Thermal ellipsoidal drawing of 20b as determined by single crystal x-ray analysis.
In vitro microsomal stability was determined in pooled mouse liver microsomes. Test compounds (Table 1) were incubated in the presence and absence of NADPH for 0 – 60 min and the amount of remaining compound was quantified.21 Necroptosis inhibitor (±)-1 demonstrated good metabolic stability in this assay with a t1/2 = 59.1 min and CLint = 23.5 ± 2.1 μL/min/mg protein. Evaluation of necroptosis inhibitory activity was performed using a FADD-deficient variant of human Jurkat T cells treated with TNF-α as previously described.1, 7 Utilizing these conditions the cells efficiently underwent necroptosis, which was completely and selectively inhibited by (±)-1 (EC50 = 0.21 μM). For EC50 value determinations, cells were treated with 10 ng/mL of human TNF-α in the presence of increasing concentration of test compounds (eleven doses between 30 nM to 100 μM) for 24 h followed by ATP-based viability assessment.
Table 1.
Compounds prepared for microsomal stability studies and EC50 determinations for necroptosis inhibition in FADD-deficient Jurkat T cells treated with TNF-α.
| ||||||
|---|---|---|---|---|---|---|
| Compound | R1 | R2 | R3 | R4 | X | n |
| 2 | OMe | β-Ha | 4-OMe | Me | CH2 | 0 |
| 20a | OMe | β-Me | 4-OMe | Me | CH2 | 0 |
| 20b | OMe | α-Me | 4-OMe | Me | CH2 | 0 |
| 21 | OMe | β-H | 4-OMe | CF3 | CH2 | 0 |
| 22 | OMe | β-H | 4-OMe | Me | O | 0 |
| 23 | F | β-H | 4-OMe | Me | O | 0 |
| 24 | OMe | β-H | 4-OMe | Me | S | 0 |
| 25 | OMe | β-H | 4-OMe | Me | SO2 | 0 |
| 26 | OMe | β-H | H | Me | CH2 | 1 |
| 27 | OMe | β-H | 4-OMe | CH2OH | CH2 | 0 |
| 28 | OMe | β-H | 3-F, 4-OMe | Me | CH2 | 0 |
| 29 | OMe | β-H | 3-F, 4-OMe | CH2OH | CH2 | 0 |
| 30 | OMe | β-H | 4-OCF3 | Me | CH2 | 0 |
| 31 | OMe | β-H | 4-OCF3 | CH2OH | CH2 | 0 |
| 32 | OMe | β-H | 4-OCF3 | CH2OH | SO2 | 0 |
| 33 | OMe | β-H | 3-F, 4-OCF3 | CH2OH | CH2 | 0 |
α-H refers to the (3R,3aS)-rel-diastereomer; β-H refers to the (3R,3aR)-rel-diastereomer.
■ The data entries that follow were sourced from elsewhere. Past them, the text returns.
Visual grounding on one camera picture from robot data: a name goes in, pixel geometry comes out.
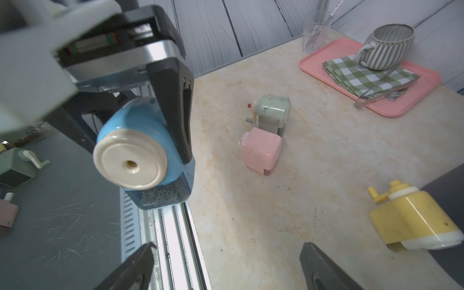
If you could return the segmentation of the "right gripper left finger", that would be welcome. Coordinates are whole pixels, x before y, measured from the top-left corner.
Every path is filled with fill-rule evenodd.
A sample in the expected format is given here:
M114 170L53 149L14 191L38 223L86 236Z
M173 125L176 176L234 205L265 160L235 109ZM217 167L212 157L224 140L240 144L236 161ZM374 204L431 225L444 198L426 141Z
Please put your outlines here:
M143 244L130 255L115 271L99 283L95 290L147 290L154 267L152 242Z

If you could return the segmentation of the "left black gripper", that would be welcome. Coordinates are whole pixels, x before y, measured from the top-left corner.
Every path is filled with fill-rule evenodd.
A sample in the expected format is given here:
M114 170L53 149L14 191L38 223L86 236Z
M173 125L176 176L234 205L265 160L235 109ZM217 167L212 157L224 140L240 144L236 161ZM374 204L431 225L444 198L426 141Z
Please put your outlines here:
M180 34L161 6L116 14L55 54L77 93L46 116L47 123L92 152L97 134L87 114L106 123L133 89L150 85L184 164L192 160L190 116L194 77Z

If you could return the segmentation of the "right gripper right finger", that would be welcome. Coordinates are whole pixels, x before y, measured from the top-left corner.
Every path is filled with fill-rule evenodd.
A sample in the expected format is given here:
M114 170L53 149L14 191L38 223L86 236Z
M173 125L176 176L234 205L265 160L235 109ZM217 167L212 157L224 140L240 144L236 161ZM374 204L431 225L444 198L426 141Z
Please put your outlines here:
M300 263L309 290L363 289L312 242L303 244Z

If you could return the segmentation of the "blue pencil sharpener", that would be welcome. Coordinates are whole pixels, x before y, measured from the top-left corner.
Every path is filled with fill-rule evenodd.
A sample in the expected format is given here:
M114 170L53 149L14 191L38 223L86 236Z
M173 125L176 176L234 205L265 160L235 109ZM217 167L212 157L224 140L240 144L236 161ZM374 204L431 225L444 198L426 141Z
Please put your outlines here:
M192 193L195 161L181 161L154 97L131 100L105 123L93 161L143 210L183 203Z

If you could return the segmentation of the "green white pencil sharpener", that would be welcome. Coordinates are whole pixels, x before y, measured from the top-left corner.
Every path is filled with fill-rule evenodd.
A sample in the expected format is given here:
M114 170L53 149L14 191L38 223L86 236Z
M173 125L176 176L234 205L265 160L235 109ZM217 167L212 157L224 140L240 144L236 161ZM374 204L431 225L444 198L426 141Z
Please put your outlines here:
M282 137L291 109L291 100L288 97L264 95L259 100L249 103L248 109L252 117L245 119L247 123Z

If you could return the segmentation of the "pink pencil sharpener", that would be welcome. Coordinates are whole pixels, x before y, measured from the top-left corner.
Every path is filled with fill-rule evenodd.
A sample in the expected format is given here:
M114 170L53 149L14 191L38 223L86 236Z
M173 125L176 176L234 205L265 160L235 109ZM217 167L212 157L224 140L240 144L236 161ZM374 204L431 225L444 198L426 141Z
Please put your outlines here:
M275 168L282 148L281 136L259 128L246 132L241 140L244 165L262 175Z

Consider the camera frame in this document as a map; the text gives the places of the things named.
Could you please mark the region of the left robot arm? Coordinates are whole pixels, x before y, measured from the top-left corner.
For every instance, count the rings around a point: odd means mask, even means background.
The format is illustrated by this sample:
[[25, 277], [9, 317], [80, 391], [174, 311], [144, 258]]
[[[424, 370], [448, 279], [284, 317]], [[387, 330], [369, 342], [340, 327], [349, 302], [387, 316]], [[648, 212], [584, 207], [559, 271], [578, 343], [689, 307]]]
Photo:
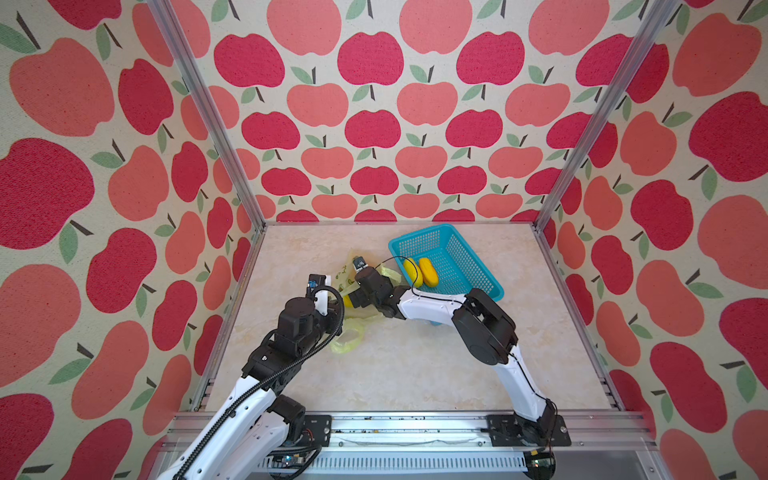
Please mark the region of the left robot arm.
[[245, 479], [265, 459], [292, 468], [274, 479], [294, 479], [322, 452], [319, 441], [300, 443], [305, 408], [282, 391], [303, 363], [341, 333], [340, 293], [321, 285], [286, 302], [278, 327], [252, 352], [227, 401], [164, 472], [161, 479]]

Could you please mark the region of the yellow plastic bag with fruit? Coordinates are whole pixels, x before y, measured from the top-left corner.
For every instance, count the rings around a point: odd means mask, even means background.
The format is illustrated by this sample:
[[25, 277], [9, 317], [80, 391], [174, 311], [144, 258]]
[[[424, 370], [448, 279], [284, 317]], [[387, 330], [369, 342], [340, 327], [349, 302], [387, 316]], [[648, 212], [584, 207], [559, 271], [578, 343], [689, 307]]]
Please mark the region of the yellow plastic bag with fruit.
[[353, 259], [366, 258], [366, 254], [368, 251], [350, 250], [345, 264], [333, 276], [332, 286], [342, 294], [346, 309], [342, 333], [330, 343], [330, 349], [336, 355], [349, 354], [357, 349], [363, 343], [366, 331], [384, 319], [373, 305], [354, 307], [349, 298], [358, 289]]

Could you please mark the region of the yellow banana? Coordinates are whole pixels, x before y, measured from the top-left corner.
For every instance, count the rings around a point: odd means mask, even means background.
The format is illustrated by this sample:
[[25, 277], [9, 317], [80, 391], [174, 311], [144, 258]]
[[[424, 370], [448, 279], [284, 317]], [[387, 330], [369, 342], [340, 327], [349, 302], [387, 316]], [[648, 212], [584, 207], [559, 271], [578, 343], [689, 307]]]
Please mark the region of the yellow banana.
[[423, 257], [419, 260], [419, 267], [423, 273], [423, 284], [429, 288], [435, 288], [439, 285], [439, 275], [431, 260]]

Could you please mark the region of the turquoise plastic basket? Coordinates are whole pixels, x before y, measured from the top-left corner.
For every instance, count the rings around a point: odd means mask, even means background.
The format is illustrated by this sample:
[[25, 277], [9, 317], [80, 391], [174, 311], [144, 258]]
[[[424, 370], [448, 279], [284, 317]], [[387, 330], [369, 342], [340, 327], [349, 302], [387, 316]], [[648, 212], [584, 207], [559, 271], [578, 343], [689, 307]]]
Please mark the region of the turquoise plastic basket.
[[396, 287], [382, 302], [387, 316], [447, 326], [471, 314], [483, 324], [511, 321], [499, 305], [504, 296], [501, 284], [454, 226], [417, 230], [391, 240], [388, 247], [401, 269], [430, 261], [437, 284], [416, 287], [409, 281]]

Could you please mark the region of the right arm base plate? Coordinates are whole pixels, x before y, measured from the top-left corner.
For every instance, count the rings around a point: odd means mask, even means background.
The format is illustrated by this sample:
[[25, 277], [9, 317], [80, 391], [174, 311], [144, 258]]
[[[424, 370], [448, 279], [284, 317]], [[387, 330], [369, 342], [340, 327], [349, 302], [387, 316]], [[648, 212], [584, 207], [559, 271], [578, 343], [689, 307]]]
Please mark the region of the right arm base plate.
[[487, 433], [494, 447], [569, 447], [569, 429], [561, 415], [548, 424], [530, 421], [518, 415], [489, 414], [485, 417]]

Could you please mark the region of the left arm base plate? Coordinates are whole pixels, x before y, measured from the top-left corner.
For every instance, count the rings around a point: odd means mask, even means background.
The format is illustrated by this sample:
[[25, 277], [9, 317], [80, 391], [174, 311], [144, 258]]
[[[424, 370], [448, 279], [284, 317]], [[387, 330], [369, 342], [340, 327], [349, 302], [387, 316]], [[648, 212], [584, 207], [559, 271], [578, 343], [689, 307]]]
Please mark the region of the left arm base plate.
[[305, 415], [291, 421], [278, 416], [279, 429], [284, 430], [286, 438], [278, 449], [321, 446], [330, 444], [332, 417], [330, 415]]

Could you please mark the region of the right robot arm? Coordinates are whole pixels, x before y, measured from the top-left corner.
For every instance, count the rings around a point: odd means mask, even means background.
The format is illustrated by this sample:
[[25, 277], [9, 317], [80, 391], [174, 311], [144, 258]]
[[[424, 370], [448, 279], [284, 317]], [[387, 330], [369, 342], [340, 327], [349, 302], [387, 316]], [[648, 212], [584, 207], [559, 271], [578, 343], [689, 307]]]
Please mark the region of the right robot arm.
[[526, 445], [547, 446], [556, 432], [557, 408], [537, 388], [518, 345], [516, 324], [485, 291], [466, 294], [425, 293], [396, 286], [371, 266], [358, 266], [358, 289], [350, 294], [354, 307], [374, 306], [387, 318], [424, 320], [452, 326], [469, 353], [493, 367], [507, 391]]

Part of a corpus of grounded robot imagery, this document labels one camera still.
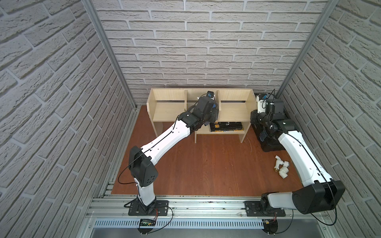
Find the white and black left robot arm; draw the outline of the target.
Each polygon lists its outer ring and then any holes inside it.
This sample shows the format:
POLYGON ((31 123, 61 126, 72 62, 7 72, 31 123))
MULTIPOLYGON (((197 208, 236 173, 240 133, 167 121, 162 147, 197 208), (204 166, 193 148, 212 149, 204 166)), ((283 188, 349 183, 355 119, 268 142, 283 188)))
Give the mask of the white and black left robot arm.
POLYGON ((158 177, 155 165, 173 146, 190 136, 201 127, 215 123, 218 117, 218 103, 214 92, 208 91, 175 122, 150 143, 130 150, 128 169, 138 188, 138 201, 150 207, 156 200, 153 183, 158 177))

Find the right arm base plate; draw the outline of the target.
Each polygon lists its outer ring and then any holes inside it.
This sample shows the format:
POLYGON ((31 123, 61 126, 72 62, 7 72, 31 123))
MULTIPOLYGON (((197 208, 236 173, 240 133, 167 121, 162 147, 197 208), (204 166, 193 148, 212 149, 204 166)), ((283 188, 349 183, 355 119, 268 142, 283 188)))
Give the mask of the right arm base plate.
POLYGON ((285 217, 286 213, 281 208, 273 208, 264 201, 248 200, 244 202, 248 217, 285 217))

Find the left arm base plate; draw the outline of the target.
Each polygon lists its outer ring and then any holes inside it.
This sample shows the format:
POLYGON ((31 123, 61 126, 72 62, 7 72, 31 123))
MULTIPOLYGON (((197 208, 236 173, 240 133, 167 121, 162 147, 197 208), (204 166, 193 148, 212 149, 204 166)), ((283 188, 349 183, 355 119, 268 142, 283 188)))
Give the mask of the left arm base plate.
POLYGON ((168 200, 155 200, 145 206, 139 199, 134 199, 124 205, 129 208, 129 216, 167 216, 169 210, 168 200))

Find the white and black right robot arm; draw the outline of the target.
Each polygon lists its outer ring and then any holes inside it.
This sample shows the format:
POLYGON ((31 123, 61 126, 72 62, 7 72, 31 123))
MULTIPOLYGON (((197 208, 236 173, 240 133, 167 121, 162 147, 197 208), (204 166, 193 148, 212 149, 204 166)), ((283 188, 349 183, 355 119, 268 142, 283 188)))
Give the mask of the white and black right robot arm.
POLYGON ((287 151, 303 185, 293 192, 264 193, 258 210, 266 216, 281 209, 298 210, 302 214, 335 210, 345 186, 318 162, 297 125, 286 117, 283 101, 261 94, 257 96, 257 104, 258 108, 251 112, 251 124, 262 150, 287 151))

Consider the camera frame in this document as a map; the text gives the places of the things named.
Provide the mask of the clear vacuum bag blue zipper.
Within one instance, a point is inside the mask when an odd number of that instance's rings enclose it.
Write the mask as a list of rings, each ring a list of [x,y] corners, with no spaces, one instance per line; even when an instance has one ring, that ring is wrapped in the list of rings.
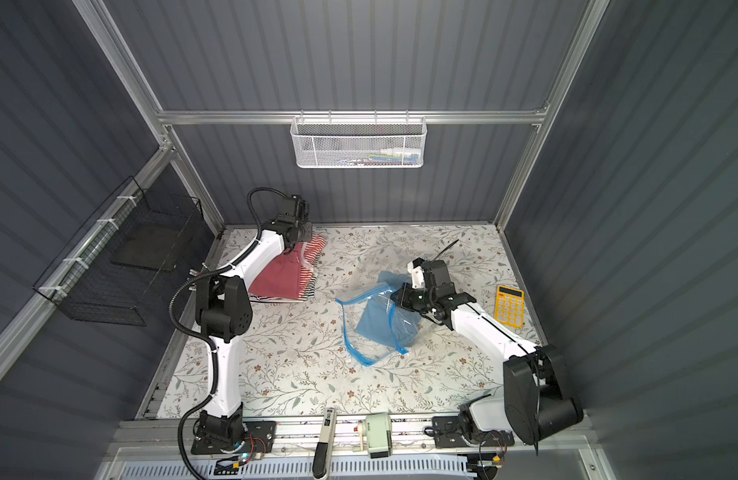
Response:
[[[424,320],[439,323],[432,314],[404,309],[393,300],[397,291],[412,287],[407,264],[413,259],[399,244],[375,246],[360,257],[350,287],[335,295],[345,347],[363,366],[408,353]]]

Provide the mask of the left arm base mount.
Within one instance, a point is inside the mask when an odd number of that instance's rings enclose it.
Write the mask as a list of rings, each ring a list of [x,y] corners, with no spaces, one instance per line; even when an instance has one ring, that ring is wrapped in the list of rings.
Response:
[[[254,455],[272,452],[277,423],[247,421],[240,414],[216,417],[202,412],[193,428],[193,455]]]

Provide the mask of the red white striped tank top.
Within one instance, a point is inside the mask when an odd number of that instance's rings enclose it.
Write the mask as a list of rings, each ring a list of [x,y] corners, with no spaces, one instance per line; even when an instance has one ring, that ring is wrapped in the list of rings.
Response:
[[[326,239],[315,234],[311,242],[305,242],[298,244],[292,253],[295,253],[301,259],[300,267],[300,284],[302,288],[302,296],[297,300],[287,300],[283,298],[268,298],[268,297],[257,297],[250,293],[251,296],[257,300],[277,302],[277,301],[304,301],[311,298],[315,291],[315,277],[316,267],[315,263],[319,256],[323,253],[324,248],[327,245]]]

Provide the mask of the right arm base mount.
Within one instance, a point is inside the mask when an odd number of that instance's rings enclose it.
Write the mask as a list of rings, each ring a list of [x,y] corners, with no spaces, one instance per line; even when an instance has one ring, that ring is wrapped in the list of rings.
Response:
[[[478,430],[465,415],[434,416],[432,424],[423,430],[434,440],[439,449],[452,448],[497,448],[505,450],[515,445],[513,433],[505,430],[489,432]]]

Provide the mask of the maroon garment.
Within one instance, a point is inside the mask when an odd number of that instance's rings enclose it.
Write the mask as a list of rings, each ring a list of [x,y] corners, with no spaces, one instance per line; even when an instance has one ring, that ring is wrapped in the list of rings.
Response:
[[[274,258],[256,277],[249,291],[257,297],[297,300],[302,296],[301,259],[295,254]]]

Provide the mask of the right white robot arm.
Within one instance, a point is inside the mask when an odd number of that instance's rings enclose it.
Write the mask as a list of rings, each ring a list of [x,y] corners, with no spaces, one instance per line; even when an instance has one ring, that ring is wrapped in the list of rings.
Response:
[[[417,258],[408,271],[411,280],[392,294],[397,307],[431,318],[502,362],[501,392],[460,408],[460,429],[467,441],[506,432],[538,448],[542,440],[582,422],[583,406],[560,349],[520,337],[475,297],[457,291],[445,261]]]

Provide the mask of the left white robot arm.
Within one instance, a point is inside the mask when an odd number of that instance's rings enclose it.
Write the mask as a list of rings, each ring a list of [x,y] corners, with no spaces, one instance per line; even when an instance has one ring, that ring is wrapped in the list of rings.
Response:
[[[265,222],[253,206],[254,196],[263,192],[282,199],[278,213]],[[309,204],[299,195],[258,187],[247,195],[247,206],[256,225],[250,243],[217,269],[187,280],[168,307],[175,328],[203,342],[209,359],[207,397],[184,416],[197,414],[195,437],[222,450],[238,448],[246,437],[235,356],[240,351],[240,337],[253,320],[248,287],[276,257],[293,251],[310,234]],[[177,299],[191,287],[195,289],[198,330],[182,325],[175,315]]]

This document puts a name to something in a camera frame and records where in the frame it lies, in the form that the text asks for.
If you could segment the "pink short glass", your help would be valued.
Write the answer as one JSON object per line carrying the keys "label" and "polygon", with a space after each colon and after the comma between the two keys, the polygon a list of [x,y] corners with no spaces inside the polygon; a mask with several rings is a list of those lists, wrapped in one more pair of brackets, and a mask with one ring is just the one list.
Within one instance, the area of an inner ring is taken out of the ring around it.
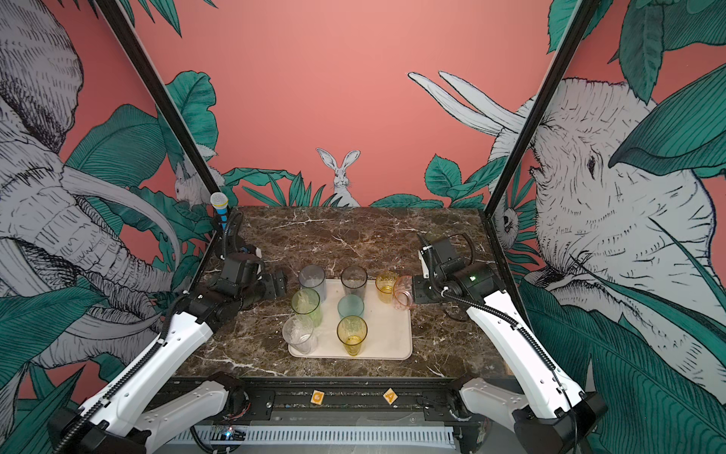
{"label": "pink short glass", "polygon": [[398,310],[410,310],[414,306],[413,277],[400,276],[393,286],[393,304]]}

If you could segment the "black frame post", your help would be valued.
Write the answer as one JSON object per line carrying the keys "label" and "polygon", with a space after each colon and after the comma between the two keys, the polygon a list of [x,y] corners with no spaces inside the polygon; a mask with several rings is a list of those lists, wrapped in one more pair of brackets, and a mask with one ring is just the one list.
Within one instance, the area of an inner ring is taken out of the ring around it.
{"label": "black frame post", "polygon": [[198,172],[198,176],[202,180],[205,188],[210,193],[219,192],[219,185],[206,162],[203,160],[193,135],[172,100],[166,85],[162,82],[154,64],[151,62],[149,54],[147,54],[147,51],[139,41],[121,3],[119,1],[100,0],[96,1],[96,5],[113,34],[115,34],[115,38],[124,49],[137,75],[143,81],[156,107],[160,110],[162,117],[168,123],[172,134],[180,143],[186,157]]}
{"label": "black frame post", "polygon": [[500,204],[506,188],[512,179],[516,168],[523,158],[525,152],[531,145],[531,140],[537,131],[548,106],[554,97],[558,85],[565,75],[565,72],[573,59],[577,48],[582,41],[592,18],[597,12],[600,2],[596,0],[579,1],[574,14],[568,24],[566,34],[563,36],[561,43],[557,49],[554,60],[544,78],[541,89],[533,102],[531,112],[526,118],[525,124],[521,132],[517,136],[517,140],[510,154],[506,166],[500,175],[495,191],[489,200],[486,208],[480,210],[484,221],[489,221],[495,215],[495,208]]}

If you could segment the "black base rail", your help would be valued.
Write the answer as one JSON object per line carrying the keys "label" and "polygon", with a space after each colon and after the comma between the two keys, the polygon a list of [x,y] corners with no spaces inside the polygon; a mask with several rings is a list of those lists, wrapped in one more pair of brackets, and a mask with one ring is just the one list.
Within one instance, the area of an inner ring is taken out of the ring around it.
{"label": "black base rail", "polygon": [[[270,421],[282,412],[421,412],[425,420],[458,424],[464,420],[455,389],[475,376],[460,378],[242,378],[249,404],[237,423]],[[389,405],[383,394],[393,388]],[[310,402],[325,393],[321,406]]]}

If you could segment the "orange square tag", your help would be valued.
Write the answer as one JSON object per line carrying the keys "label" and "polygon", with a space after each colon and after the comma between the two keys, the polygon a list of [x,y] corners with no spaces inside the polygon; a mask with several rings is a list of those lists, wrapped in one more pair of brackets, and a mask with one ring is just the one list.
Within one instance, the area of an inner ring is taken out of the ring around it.
{"label": "orange square tag", "polygon": [[323,404],[325,393],[323,391],[314,390],[310,402],[313,405],[321,406]]}

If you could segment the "amber short glass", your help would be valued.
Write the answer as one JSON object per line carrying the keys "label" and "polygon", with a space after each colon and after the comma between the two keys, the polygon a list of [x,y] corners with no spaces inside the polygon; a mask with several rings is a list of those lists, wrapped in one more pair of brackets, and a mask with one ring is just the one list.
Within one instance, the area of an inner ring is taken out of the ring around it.
{"label": "amber short glass", "polygon": [[376,276],[375,286],[378,299],[384,304],[390,304],[393,299],[395,283],[399,278],[396,272],[385,271]]}

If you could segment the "dark smoky tall glass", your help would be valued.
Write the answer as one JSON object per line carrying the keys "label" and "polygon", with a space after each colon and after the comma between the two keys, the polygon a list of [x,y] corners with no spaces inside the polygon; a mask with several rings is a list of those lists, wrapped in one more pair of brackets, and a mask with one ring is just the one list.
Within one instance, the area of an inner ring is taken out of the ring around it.
{"label": "dark smoky tall glass", "polygon": [[368,274],[363,267],[358,265],[348,266],[342,272],[340,281],[346,295],[357,295],[360,299],[365,299]]}

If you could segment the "right black frame post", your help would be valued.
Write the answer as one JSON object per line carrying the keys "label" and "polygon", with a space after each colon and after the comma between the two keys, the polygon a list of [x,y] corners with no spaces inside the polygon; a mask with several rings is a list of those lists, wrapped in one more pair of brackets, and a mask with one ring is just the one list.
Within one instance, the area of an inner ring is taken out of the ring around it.
{"label": "right black frame post", "polygon": [[523,158],[525,152],[531,145],[531,140],[537,131],[548,106],[554,97],[558,85],[565,75],[565,72],[573,59],[577,48],[582,41],[592,18],[597,12],[600,2],[596,0],[579,1],[574,14],[568,24],[566,34],[563,36],[561,43],[557,49],[554,60],[544,78],[541,89],[533,102],[531,112],[526,118],[525,124],[521,132],[517,136],[517,140],[510,154],[506,166],[500,175],[495,191],[489,200],[486,208],[480,210],[484,221],[489,221],[495,215],[495,208],[500,204],[506,188],[512,179],[516,168]]}

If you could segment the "beige rectangular tray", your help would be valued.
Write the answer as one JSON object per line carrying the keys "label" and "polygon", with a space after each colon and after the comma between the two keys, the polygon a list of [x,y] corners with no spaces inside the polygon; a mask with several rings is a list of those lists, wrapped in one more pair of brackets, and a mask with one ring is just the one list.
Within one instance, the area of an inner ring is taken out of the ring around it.
{"label": "beige rectangular tray", "polygon": [[404,361],[412,354],[410,312],[398,310],[393,303],[383,303],[378,298],[375,281],[369,280],[364,298],[362,318],[368,325],[368,335],[360,353],[350,356],[338,339],[340,322],[338,301],[345,295],[339,279],[326,280],[326,299],[321,304],[323,321],[314,329],[317,346],[310,354],[302,354],[289,346],[289,354],[307,359],[376,359],[377,361]]}

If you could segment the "grey-blue translucent glass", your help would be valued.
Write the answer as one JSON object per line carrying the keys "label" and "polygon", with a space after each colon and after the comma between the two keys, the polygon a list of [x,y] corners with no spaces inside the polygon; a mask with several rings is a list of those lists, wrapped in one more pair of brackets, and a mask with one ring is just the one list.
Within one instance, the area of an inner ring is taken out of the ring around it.
{"label": "grey-blue translucent glass", "polygon": [[319,295],[321,302],[326,298],[326,273],[319,265],[307,265],[298,274],[302,289],[312,289]]}

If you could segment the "yellow tall glass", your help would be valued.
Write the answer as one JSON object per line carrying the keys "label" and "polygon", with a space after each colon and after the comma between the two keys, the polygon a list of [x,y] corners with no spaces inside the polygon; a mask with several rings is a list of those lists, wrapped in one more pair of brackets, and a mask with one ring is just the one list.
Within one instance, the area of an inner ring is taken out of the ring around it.
{"label": "yellow tall glass", "polygon": [[347,354],[356,357],[362,350],[362,344],[368,336],[368,325],[360,316],[347,316],[337,326],[338,340]]}

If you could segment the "light green translucent glass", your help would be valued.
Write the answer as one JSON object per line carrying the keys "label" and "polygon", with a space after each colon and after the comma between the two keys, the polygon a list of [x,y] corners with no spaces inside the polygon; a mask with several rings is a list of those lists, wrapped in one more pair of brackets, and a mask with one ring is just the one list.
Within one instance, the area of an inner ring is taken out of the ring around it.
{"label": "light green translucent glass", "polygon": [[323,321],[321,310],[321,297],[317,291],[308,288],[299,289],[291,298],[291,308],[298,315],[308,316],[314,327],[319,327]]}

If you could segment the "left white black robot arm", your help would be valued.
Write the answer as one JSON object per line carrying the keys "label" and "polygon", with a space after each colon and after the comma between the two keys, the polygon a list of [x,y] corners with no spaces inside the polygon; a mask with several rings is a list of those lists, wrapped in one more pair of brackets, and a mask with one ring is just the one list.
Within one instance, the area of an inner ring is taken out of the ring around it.
{"label": "left white black robot arm", "polygon": [[287,293],[281,271],[247,287],[217,282],[185,291],[168,309],[159,336],[124,371],[77,410],[61,409],[47,424],[56,453],[152,453],[201,421],[236,422],[251,408],[244,383],[226,373],[155,409],[149,403],[181,365],[243,306]]}

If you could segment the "white ventilated strip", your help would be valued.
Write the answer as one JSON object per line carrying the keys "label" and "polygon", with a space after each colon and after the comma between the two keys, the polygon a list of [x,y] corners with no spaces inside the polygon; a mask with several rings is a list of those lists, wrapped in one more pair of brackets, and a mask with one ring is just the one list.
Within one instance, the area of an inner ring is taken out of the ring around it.
{"label": "white ventilated strip", "polygon": [[221,446],[272,445],[390,445],[450,448],[457,441],[450,427],[353,427],[353,426],[198,426],[205,444]]}

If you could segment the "clear tall glass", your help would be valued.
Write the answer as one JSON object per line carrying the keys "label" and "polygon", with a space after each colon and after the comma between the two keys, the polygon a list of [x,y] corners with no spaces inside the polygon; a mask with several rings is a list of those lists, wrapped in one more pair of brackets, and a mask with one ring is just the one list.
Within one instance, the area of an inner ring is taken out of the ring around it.
{"label": "clear tall glass", "polygon": [[315,325],[307,315],[294,315],[283,326],[283,338],[292,349],[302,355],[312,353],[317,347]]}

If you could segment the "teal frosted glass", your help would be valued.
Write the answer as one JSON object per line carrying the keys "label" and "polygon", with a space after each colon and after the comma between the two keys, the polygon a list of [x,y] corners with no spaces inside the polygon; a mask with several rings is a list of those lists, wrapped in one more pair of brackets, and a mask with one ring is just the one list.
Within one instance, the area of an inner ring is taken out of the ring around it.
{"label": "teal frosted glass", "polygon": [[364,301],[355,294],[345,295],[338,301],[338,315],[341,319],[351,316],[363,317],[364,311]]}
Several regions of the tricyclic necroptosis inhibitor 2 were considered potential liability sites responsible for the compound’s poor metabolic stability in mouse liver microsomes. These sites included the methoxy groups at both the 8-position of the tricyclic ring and the 4-position of the pendent phenyl, the dihydropyrazole ring, the benzylic carbon at the 5-positions and the amide at the 2-position.
Introduction of a methyl group at the 3a-position of the tricyclic ring (20a and 20b), which was envisioned to block potential oxidation of the dihydropyrazole, did not result in improved stability. Interestingly, necroptosis inhibitory actively was dramatically decreased for both diastereomers. Replacement of the benzylic methylene at the 5-position with oxygen (22) did not result in an increase in metabolic stability. When the methoxy group at the 8-position of the tricyclic ring was further replaced with a fluorine (23) metabolic stability remained poor. Substitution of the benzylic methylene with sulfur (24) similarly did not improve stability. However, replacement with a sulfone (25) did result in a significant increase in metabolic stability (t1/2 = 40 min and CLint = 34.6 ± 2.6 μL/min/mg protein) with a slight decrease in necroptosis inhibitory activity. Introduction of a methylene group between the 3-position of the tricyclic ring and the pendent phenyl ring (26) similarly did not increase stability, but did eliminate necroptosis inhibitory activity. Addition of a hydroxyl group on the α-position of the amide (27 vs. 2 and 28 vs. 29) or introduction of a trifluoromethoxy in place of a methoxy at the 4-position of the pendent phenyl ring (30 vs. 2) resulted in increased metabolic stability. A combination of these changes (31) yielded a further increase in stability (t1/2 = 54 min and CLint = 25.5 ± 3.8 μL/min/mg protein). A similar result was also found with a sulfone derivative (25 vs. 32), albeit necroptosis inhibitory activity was compromised. Although introduction of fluorine at the 3-position of the pendent phenyl ring did not increase stability in one case (2 vs. 28), in another instance this change in combination with a hydroxyl group on the α-position of the amide and a trifluoromethoxy at the 4-position of the pendent phenyl (2 vs. 33) resulted in a significant (18-times) stability increase (t1/2 = 148 min and CLint = 9.38 ± 1.4 μL/min/mg protein) with only a modest (2-fold) decrease in necroptosis inhibitory activity.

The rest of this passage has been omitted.